I was only allowed to see her once every few weeks, but every time we had our visits my suspicions grew. Her weight dropped and there were bruises under her sleeves.” His voice wobbles, each word singeing his tongue as it leaves him. “It was karmically unfair. That I got adopted by the best family in the world while Clarissa had the worst. Every day I felt like I was living in my own version of hell, watching them kill her slowly. And there was absolutely nothing I could do about it.”

Fury simmers in the pit of my stomach at the thought of his sister being isolated and assaulted like that. It’s sickening.

How cruel do you have to be to inflict pain on children? I don’t even want to think about what I’d do if Beth had to endure all that.

“I had Brent’s mom report it to the authorities, and pushed for the case to be urgent. But the police handling the case didn’t want to hear any of it because when they went to investigate, they found no evidence of abuse. I tried to get them to listen but they said I couldn’t be trusted because I’d tried to dodge child services with Clarissa, and they saw my complaints as another attempt to flee with her again. That didn’t stop me from being vocal about her abuse, though.

And by the time they even considered reopening the case again . . .” Misery burns a path down his throat as he croaks,

“Clarissa’s adoptive parents had already killed her.”

My eyes flutter closed, my chest tightening from what I’ve heard. To think that he might have been able to prevent his sister’s death if he’d had more time—it’s no wonder Kayden has been suffering from such massive guilt even all these years later.

“It didn’t take too long for those monsters to get thrown into prison and make headlines,” he tells me. “At least they’re behind bars now. But it’s not enough to bring her back.”

I frown, remembering that I heard about a couple who’d killed their adopted daughter. It had been big news for a while. But it never occurred to me that the girl had been Kayden’s sister.

Kayden’s eyelids hang low over his irises, the emotional turmoil he has to undergo to tell this story already beginning to take a toll on him. Tears flood his beautifully broken face and I lean forward, wiping my hands across his cheeks.

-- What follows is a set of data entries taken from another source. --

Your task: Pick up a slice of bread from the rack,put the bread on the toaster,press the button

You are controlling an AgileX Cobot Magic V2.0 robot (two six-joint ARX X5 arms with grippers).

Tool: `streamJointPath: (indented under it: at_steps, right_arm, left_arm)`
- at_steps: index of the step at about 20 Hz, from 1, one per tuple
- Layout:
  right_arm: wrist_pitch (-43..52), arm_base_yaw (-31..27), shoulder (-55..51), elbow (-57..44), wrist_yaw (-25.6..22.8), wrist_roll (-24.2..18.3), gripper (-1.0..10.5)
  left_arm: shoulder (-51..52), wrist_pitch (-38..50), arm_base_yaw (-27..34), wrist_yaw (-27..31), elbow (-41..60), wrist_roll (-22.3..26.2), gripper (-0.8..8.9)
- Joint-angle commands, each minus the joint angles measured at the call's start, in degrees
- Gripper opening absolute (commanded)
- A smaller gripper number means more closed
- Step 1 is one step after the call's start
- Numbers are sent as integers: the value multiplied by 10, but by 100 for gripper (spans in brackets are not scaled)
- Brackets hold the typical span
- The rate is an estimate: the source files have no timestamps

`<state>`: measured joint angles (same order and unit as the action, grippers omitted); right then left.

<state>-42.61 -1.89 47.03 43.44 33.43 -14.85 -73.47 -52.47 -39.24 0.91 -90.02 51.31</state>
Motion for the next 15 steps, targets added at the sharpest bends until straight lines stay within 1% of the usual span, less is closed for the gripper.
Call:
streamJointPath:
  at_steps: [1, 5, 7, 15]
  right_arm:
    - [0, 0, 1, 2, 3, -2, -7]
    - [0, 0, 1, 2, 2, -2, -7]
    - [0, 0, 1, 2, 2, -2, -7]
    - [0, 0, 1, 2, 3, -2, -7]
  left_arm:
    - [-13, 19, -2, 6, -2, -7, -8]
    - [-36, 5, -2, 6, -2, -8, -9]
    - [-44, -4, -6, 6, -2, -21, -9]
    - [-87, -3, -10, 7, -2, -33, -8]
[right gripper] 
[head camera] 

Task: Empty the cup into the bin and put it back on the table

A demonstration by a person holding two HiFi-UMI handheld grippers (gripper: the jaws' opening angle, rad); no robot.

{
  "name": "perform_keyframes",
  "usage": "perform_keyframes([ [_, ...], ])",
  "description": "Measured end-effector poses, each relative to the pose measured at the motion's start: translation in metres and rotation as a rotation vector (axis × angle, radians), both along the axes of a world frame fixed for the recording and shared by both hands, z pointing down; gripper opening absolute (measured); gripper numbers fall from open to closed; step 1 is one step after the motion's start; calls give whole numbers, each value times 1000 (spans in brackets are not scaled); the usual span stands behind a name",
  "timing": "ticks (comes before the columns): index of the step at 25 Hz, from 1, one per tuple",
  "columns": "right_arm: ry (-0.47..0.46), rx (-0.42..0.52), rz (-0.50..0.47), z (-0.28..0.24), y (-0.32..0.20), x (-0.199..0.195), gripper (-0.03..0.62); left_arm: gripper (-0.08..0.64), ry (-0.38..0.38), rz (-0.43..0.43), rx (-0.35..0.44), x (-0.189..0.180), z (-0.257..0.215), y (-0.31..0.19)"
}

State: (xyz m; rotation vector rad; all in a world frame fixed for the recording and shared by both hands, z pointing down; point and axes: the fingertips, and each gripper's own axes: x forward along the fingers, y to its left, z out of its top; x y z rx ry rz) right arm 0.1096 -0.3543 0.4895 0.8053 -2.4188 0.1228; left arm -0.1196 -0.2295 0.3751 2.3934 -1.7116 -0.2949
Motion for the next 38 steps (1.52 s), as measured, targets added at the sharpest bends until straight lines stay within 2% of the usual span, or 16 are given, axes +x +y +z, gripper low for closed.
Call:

“That’s me. I’m a killer,” he says in finality.

The words ripple through the air and crack my heart wide open. I hold back the tears edging my eyes because I need to be strong for him.

“Kayden,” I say, shaking my head adamantly. “That’s not true. You can’t blame yourself for that.”

“Why not? Because of my mistakes, I set off the chain of events that left them all dead.” He slants his head at me, an edge to his voice. He tears his gaze from me, opting instead to stare straight ahead at the blank wall beside the television.

“After that, it was all downhill from there. I got so fed up with living that I considered ending my own life. But I didn’t, because I deserve to be punished for what I did to them, and if that means condemning myself to an empty, soulless life, then so be it. That’s the only thing I deserve.

“That’s why I continue to fight in the underground.

Fighting is the only time I ever let myself feel anything, even if it’s just pain,” he explains. “I use the money for food and other essentials. Then I donate the rest of to charities and shelters working to end these kinds of injustices against children.” His fingers curl into fists, knuckles going pale.

Raw determination flows from his eyes in the form of his tears. “So no one will ever have to endure what Clarissa did.”

Suddenly, everything that I’d once found confusing about him now makes complete sense. The reason his apartment was barren when I arrived. Why he dropped out of college.

Why he never got a better car even though he could well afford it. Every choice, every decision he has made up until this point has been to justify why his life isn’t worth living.